Problem details: Both the line below containing "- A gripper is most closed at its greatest" and the line containing "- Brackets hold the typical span", along with every line between them, should be repeated exactly; no other line belongs in the answer.

··· Source data ···

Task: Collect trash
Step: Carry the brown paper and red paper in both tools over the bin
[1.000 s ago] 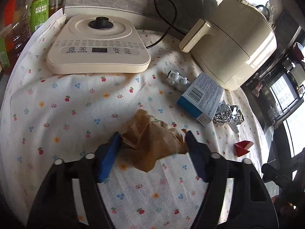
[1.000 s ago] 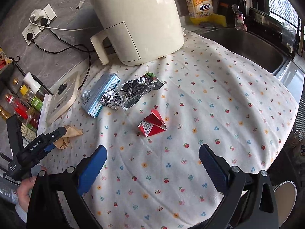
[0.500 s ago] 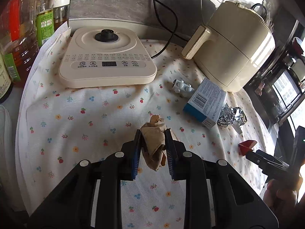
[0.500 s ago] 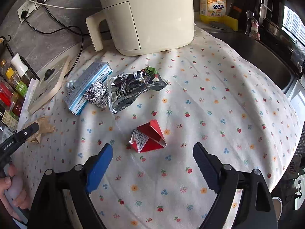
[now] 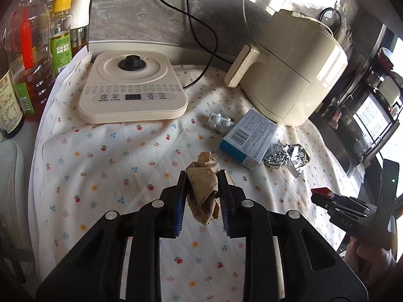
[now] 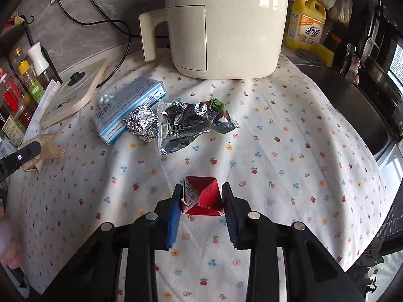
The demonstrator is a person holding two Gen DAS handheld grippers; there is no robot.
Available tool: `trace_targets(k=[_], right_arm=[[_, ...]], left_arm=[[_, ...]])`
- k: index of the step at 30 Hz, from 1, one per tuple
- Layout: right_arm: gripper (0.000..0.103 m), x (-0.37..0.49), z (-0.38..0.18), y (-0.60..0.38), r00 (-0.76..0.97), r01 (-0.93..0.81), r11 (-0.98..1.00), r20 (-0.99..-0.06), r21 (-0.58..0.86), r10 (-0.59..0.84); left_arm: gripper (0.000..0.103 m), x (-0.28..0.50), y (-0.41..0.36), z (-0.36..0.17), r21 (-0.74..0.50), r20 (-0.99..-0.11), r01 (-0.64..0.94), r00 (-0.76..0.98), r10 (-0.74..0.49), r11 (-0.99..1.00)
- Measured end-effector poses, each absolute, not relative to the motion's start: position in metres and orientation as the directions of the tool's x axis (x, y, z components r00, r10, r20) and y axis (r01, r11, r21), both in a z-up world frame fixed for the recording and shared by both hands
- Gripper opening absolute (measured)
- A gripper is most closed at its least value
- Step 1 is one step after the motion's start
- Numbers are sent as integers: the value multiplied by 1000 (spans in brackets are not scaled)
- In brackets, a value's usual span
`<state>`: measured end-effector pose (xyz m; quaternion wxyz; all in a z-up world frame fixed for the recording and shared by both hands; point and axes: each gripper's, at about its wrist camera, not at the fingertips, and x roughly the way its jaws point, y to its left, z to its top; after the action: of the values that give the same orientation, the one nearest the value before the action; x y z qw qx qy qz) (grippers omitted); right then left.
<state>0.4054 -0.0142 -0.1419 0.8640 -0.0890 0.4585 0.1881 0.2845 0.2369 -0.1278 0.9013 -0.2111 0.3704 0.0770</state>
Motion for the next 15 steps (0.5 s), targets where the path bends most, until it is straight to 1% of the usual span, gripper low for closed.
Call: trace_targets(k=[7,15], right_arm=[[31,377,-119,-50,548,-396,918,-799,11,246],[31,349,-100,-125,577,-312,950,-788,33,217]], left_arm=[[24,285,193,-114,-319,-684,-237,728,-50,917],[24,292,119,-102,-310,-682,-120,719,-133,943]])
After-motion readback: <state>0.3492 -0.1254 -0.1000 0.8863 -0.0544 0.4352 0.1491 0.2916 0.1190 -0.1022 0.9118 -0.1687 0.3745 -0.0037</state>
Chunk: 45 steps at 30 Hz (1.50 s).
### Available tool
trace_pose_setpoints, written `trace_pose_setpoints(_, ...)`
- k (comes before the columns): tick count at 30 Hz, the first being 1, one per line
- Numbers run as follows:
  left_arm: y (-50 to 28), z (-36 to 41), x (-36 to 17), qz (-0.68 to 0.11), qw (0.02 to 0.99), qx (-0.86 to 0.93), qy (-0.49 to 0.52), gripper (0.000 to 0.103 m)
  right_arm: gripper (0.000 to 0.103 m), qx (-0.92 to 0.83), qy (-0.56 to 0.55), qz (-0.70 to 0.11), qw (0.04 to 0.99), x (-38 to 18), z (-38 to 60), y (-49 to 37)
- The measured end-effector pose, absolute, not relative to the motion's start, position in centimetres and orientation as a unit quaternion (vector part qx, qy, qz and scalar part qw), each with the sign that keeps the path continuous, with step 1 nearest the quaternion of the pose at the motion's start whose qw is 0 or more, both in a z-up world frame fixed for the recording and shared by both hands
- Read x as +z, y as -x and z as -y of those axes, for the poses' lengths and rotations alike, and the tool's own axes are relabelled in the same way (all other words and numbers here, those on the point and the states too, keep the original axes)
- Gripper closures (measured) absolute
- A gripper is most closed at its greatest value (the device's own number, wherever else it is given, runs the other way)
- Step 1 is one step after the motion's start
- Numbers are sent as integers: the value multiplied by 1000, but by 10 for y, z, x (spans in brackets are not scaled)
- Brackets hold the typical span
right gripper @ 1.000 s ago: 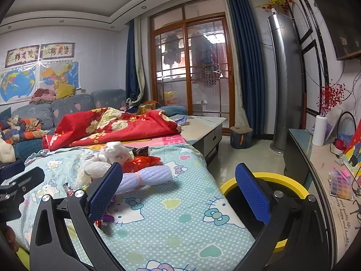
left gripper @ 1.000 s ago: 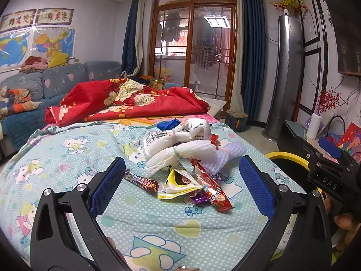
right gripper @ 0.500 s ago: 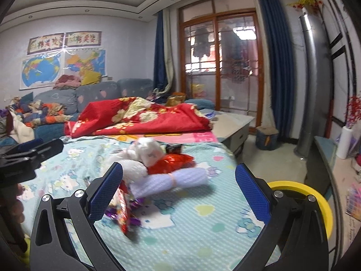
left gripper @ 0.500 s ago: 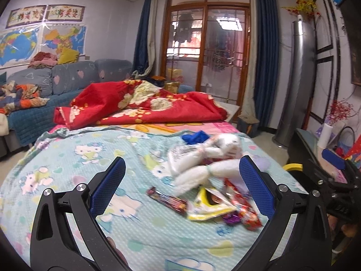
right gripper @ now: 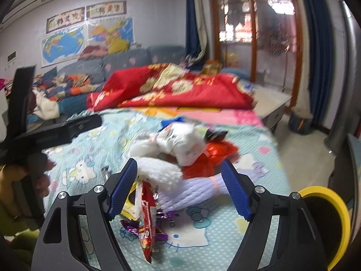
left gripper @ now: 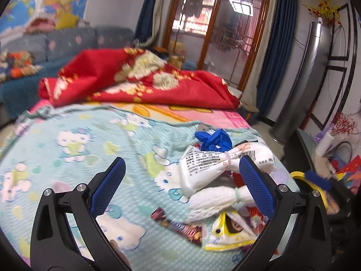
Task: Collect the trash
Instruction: 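Grasp the white foam mesh net with the right tool while the left tool grasps the white printed plastic bag, then lift both held items and carry them over the yellow-rimmed trash bin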
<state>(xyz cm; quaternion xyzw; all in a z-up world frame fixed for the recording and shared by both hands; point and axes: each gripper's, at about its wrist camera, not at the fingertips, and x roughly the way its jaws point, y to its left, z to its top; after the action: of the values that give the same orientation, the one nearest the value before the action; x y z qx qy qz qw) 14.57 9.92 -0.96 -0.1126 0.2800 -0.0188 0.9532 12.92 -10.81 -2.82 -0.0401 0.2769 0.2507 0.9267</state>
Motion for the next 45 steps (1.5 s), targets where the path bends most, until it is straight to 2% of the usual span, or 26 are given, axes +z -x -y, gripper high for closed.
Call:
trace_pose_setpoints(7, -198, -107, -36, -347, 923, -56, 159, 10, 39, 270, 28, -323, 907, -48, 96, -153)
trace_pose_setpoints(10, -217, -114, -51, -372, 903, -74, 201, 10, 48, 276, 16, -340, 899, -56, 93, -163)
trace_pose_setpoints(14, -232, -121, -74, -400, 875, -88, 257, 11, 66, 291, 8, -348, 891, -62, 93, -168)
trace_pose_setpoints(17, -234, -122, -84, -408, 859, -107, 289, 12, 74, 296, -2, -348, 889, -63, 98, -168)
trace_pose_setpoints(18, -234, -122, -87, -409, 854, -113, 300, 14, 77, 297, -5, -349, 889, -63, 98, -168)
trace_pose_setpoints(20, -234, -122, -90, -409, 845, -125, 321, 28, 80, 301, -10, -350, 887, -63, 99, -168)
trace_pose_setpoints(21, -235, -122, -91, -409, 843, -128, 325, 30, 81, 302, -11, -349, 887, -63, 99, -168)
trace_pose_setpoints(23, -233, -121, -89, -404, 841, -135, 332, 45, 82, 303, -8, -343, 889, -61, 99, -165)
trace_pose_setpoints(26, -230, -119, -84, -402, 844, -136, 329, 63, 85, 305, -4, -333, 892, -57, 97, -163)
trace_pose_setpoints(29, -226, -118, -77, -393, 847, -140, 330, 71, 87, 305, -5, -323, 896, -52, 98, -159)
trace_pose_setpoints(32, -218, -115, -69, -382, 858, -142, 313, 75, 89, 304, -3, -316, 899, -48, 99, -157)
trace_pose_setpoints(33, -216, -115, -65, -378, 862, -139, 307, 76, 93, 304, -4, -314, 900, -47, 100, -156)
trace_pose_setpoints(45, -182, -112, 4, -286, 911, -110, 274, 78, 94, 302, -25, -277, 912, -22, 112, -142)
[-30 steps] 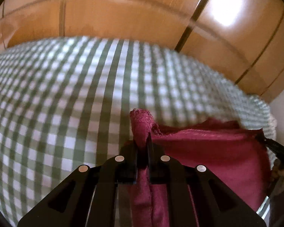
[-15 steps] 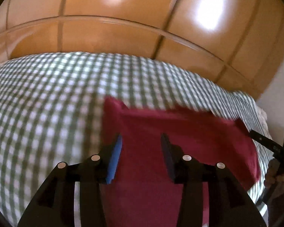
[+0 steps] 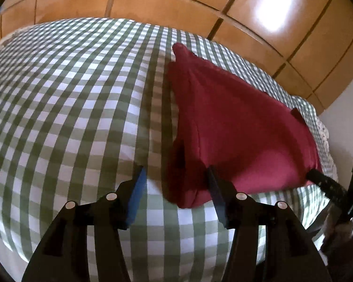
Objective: Fold small clothes
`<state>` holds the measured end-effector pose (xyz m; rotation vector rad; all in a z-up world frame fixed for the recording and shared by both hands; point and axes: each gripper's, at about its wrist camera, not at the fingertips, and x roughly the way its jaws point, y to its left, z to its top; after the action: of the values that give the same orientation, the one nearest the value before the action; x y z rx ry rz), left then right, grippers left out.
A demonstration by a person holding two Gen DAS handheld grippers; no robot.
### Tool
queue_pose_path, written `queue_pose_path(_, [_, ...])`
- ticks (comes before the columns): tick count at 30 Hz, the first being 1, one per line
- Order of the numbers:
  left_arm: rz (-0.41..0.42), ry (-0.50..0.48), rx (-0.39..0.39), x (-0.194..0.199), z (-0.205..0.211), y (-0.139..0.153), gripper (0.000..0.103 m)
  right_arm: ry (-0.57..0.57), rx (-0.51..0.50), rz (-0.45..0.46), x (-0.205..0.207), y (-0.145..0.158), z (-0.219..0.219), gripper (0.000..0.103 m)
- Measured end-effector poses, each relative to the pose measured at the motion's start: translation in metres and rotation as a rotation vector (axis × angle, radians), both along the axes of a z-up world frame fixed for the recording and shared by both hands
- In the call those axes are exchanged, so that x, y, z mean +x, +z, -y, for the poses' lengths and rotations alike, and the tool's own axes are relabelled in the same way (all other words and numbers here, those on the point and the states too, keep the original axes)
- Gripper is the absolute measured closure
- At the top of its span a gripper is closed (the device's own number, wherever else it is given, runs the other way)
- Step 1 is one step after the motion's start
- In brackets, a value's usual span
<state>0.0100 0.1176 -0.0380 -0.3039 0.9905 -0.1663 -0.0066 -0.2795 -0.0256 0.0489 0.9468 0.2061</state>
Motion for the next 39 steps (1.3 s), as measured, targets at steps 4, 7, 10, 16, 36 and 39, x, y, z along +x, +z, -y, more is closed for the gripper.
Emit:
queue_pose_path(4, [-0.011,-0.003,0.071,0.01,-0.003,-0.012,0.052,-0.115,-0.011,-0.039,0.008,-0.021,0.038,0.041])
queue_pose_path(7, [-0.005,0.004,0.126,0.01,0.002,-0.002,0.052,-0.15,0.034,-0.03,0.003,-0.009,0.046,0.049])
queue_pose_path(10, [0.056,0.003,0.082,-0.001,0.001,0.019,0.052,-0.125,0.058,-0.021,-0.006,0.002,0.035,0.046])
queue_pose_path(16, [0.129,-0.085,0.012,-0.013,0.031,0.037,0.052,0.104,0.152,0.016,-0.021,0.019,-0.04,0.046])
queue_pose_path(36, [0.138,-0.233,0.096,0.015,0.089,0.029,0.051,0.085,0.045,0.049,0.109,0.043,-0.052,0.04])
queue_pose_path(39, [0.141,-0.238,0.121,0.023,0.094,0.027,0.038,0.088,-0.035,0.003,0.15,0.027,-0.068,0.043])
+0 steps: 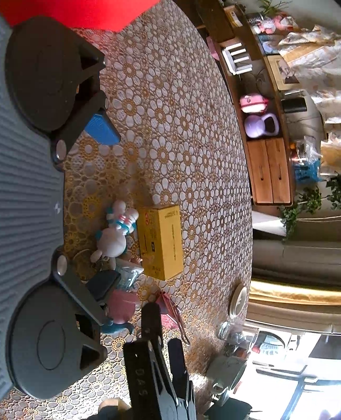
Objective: Organize rigid objects
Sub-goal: 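Grasp the white bunny keychain with the left gripper while the right gripper grasps the pink binder clip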
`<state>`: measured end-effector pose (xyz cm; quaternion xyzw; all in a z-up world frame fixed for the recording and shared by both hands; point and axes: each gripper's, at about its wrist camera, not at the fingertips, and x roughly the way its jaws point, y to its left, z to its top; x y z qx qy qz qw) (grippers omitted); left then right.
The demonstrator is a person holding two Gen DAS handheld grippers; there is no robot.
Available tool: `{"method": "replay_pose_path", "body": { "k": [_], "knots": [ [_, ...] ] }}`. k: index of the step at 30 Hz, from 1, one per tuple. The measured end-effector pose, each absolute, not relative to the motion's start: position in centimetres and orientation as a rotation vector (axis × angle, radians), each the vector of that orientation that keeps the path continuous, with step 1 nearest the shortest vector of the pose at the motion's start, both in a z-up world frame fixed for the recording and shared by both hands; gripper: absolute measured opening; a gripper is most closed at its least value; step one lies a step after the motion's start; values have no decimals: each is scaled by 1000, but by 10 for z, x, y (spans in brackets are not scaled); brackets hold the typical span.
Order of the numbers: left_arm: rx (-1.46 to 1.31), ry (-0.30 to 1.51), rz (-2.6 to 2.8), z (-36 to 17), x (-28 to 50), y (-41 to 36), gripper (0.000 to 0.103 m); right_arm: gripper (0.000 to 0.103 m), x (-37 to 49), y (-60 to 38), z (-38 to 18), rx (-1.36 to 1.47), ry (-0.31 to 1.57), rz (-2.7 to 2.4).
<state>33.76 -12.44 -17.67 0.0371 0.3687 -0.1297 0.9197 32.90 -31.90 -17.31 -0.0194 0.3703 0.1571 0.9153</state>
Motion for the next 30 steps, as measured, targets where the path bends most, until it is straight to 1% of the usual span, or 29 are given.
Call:
{"method": "replay_pose_path", "body": {
  "k": [2, 4, 7, 9, 10, 11, 12, 13, 19, 25, 30],
  "knots": [
    [76, 753, -273, -177, 339, -124, 102, 79, 331, -317, -174, -37, 766, 325],
    [75, 748, -287, -178, 339, -124, 98, 75, 333, -317, -175, -34, 769, 331],
    [80, 739, -312, -177, 339, -125, 88, 72, 334, -314, -176, -49, 761, 332],
    [86, 736, -330, -176, 339, -128, 78, 67, 334, -312, -177, -61, 756, 328],
    [93, 733, -339, -176, 338, -130, 74, 66, 333, -311, -176, -64, 754, 329],
    [102, 732, -352, -176, 337, -131, 67, 64, 333, -311, -176, -64, 754, 329],
    [111, 732, -364, -176, 336, -133, 61, 63, 333, -310, -176, -64, 753, 325],
    [120, 730, -369, -177, 335, -135, 59, 62, 333, -310, -175, -64, 750, 320],
    [136, 726, -368, -177, 334, -137, 57, 52, 331, -310, -172, -71, 739, 296],
    [137, 734, -338, -176, 333, -138, 56, 51, 327, -315, -170, -39, 744, 276],
    [96, 747, -322, -171, 330, -128, 56, 51, 314, -318, -156, -26, 725, 276]
  ]
}}
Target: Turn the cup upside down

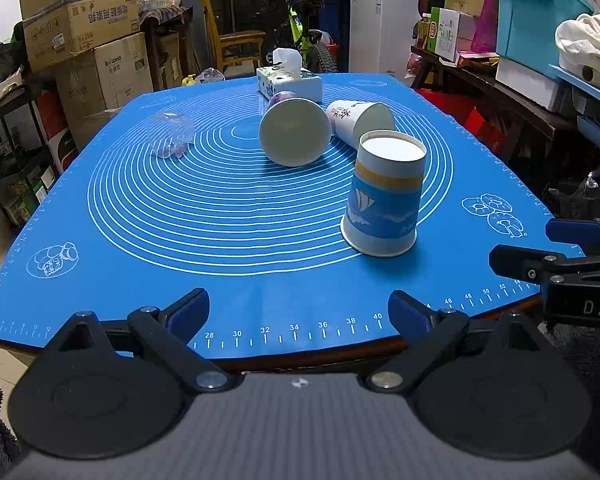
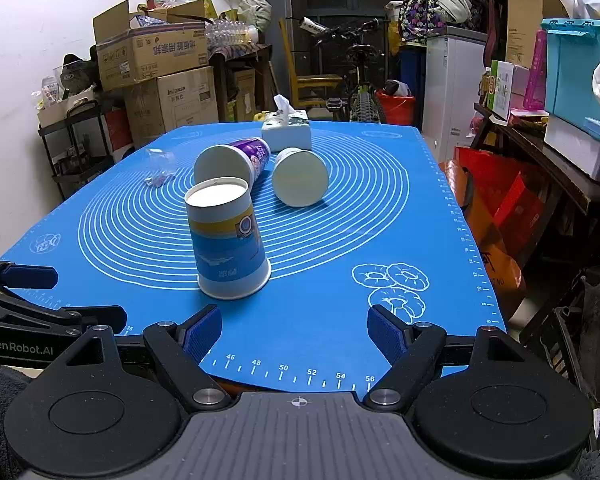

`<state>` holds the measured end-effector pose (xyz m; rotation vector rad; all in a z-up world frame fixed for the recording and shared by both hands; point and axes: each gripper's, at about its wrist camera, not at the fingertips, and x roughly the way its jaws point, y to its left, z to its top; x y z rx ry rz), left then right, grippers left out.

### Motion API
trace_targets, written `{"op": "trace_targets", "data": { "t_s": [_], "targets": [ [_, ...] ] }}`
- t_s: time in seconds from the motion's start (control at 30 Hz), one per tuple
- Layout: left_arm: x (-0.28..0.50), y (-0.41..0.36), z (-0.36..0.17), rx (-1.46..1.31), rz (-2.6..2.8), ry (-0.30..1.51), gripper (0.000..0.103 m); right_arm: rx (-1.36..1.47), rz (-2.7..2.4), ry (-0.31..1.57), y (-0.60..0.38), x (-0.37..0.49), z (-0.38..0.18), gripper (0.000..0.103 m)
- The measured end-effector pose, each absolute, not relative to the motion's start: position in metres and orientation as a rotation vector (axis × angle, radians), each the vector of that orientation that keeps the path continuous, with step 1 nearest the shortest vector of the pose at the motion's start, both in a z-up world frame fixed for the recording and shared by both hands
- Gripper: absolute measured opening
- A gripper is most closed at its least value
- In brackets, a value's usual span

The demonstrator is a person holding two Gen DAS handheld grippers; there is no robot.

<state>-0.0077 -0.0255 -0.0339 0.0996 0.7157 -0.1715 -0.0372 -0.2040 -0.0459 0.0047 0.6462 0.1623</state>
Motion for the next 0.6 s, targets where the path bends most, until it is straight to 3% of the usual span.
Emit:
{"op": "trace_targets", "data": {
  "t_s": [0.6],
  "targets": [
    [-0.0075, -0.0258, -0.0348, 0.099, -0.171, 0.718, 0.095, 0.008, 0.164, 0.650, -0.2032, -0.0373, -0.0456, 0.083]
  ]
}}
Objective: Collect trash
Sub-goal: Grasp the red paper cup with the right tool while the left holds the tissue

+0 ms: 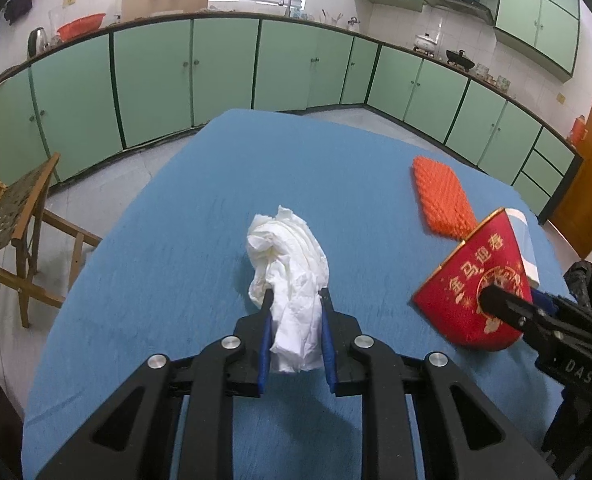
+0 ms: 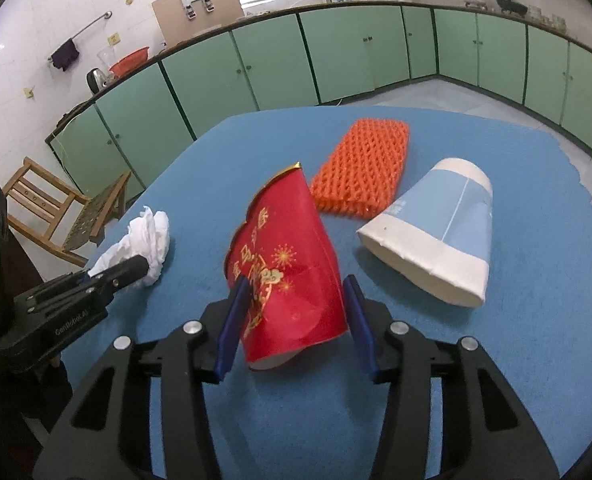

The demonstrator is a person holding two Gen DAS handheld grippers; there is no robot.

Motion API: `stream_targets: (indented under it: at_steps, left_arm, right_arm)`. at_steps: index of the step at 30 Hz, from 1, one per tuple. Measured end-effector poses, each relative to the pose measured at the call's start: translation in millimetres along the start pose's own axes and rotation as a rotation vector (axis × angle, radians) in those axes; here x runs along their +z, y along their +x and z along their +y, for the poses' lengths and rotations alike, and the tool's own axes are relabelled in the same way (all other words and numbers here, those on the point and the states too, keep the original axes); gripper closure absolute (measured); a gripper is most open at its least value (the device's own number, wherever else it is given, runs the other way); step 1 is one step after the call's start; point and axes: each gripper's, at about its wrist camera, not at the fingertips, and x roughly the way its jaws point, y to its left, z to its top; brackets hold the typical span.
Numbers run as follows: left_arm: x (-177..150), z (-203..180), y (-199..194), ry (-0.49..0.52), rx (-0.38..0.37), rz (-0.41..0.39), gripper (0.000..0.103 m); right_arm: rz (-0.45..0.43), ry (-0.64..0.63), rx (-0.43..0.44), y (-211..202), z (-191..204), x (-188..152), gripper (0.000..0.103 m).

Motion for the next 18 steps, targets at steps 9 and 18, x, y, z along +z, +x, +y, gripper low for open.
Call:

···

Answer box:
- A gripper is most closed at its greatest value (the device's own number, wherever else it is given, runs the other way)
- Step 1 is one step after the motion's start
- Numbers are sent as integers: the value multiplied by 1000, but by 10 for y, z, x (spans in brackets are not scaled)
- Brackets hold the typical span

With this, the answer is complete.